- Location in La Paz County and the state of Arizona
- Parker Strip, Arizona Location in the United States
- Coordinates: 34°16′05″N 114°08′04″W﻿ / ﻿34.26806°N 114.13444°W
- Country: United States
- State: Arizona
- County: La Paz

Area
- • Total: 4.16 sq mi (10.78 km^{2})
- • Land: 3.13 sq mi (8.10 km^{2})
- • Water: 1.03 sq mi (2.68 km^{2})
- Elevation: 456 ft (139 m)

Population (2020)
- • Total: 621
- • Density: 198.5/sq mi (76.65/km^{2})
- Time zone: UTC-7 (MST (no DST))
- ZIP code: 85344
- Area code: 928
- FIPS code: 04-53210
- GNIS feature ID: 2409030

= Parker Strip, Arizona =

CDP in La Paz County, Arizona

Parker Strip is a census-designated place (CDP) in La Paz County, Arizona, United States. The population was 662 at the 2010 census.

==Geography==
Parker Strip is located in the northwest corner of La Paz County. It lies along the Colorado River and includes Parker Dam, which forms Lake Havasu. To the northwest, across the Colorado River, is San Bernardino County, California, and to the north, across an arm of Lake Havasu formed by the Bill Williams River, is Mohave County.

Arizona State Route 95 runs through the length of Parker Strip, leading north 23 mi to Lake Havasu City and southwest 15 mi to Parker.

According to the United States Census Bureau, the Parker Strip CDP has a total area of 10.8 km2, of which 8.1 km2 are land and 2.7 km2, or 24.86%, are water.

==Demographics==

As of the census of 2000, there were 3,302 people, 1,589 households, and 953 families residing in the CDP. The population density was 464.8 PD/sqmi.

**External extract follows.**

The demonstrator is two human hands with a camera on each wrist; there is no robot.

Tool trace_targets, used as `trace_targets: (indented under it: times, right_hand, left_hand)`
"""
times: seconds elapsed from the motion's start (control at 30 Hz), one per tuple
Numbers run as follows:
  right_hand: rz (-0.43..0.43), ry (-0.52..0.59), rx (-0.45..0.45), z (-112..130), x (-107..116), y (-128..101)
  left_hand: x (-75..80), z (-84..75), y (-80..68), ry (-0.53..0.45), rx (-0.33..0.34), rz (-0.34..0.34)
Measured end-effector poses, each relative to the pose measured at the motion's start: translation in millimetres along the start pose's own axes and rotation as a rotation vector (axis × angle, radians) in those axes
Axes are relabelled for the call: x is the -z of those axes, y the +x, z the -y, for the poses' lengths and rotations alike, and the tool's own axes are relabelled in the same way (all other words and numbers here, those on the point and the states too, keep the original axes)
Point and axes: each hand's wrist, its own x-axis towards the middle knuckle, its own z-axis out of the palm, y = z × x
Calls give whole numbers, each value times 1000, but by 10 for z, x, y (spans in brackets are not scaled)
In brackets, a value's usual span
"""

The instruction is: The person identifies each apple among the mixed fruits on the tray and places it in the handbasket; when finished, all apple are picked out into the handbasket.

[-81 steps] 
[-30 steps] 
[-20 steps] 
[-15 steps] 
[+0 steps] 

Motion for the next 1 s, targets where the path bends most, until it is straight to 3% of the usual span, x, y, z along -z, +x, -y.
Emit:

There were 4,925 housing units at an average density of 693.3 /sqmi. The racial makeup of the CDP was 92.6% White, 0.6% Black or African American, 2.0% Native American, 0.8% Asian, 2.2% from other races, and 1.8% from two or more races. Hispanic or Latino of any race were 9.1% of the population.

There were 1,589 households, out of which 16.2% had children under the age of 18 living with them, 51.0% were married couples living together, 5.0% had a female householder with no husband present, and 40.0% were non-families. 31.4% of all households were made up of individuals, and 11.3% had someone living alone who was 65 years of age or older. The average household size was 2.08 and the average family size was 2.57.

In the CDP, the population was spread out, with 16.0% under the age of 18, 4.9% from 18 to 24, 22.5% from 25 to 44, 34.3% from 45 to 64, and 22.3% who were 65 years of age or older. The median age was 50 years. For every 100 females, there were 110.3 males. For every 100 females age 18 and over, there were 110.7 males.

The median income for a household in the CDP was $33,675, and the median income for a family was $38,139. Males had a median income of $34,924 versus $23,614 for females. The per capita income for the CDP was $21,675. About 10.9% of families and 15.9% of the population were below the poverty line, including 25.5% of those under age 18 and 14.8% of those age 65 or over.

Historical population
| Census | Pop. | Note | %± |
| 2000 | 3,302 |  | — |
| 2010 | 662 |  | −80.0% |
| 2020 | 621 |  | −6.2% |
U.S. Decennial Census

==Utilities==
Parker Strip is served by the Buckskin Sanitary District.

===Public safety===
Parker Strip is served by the Buckskin Fire District.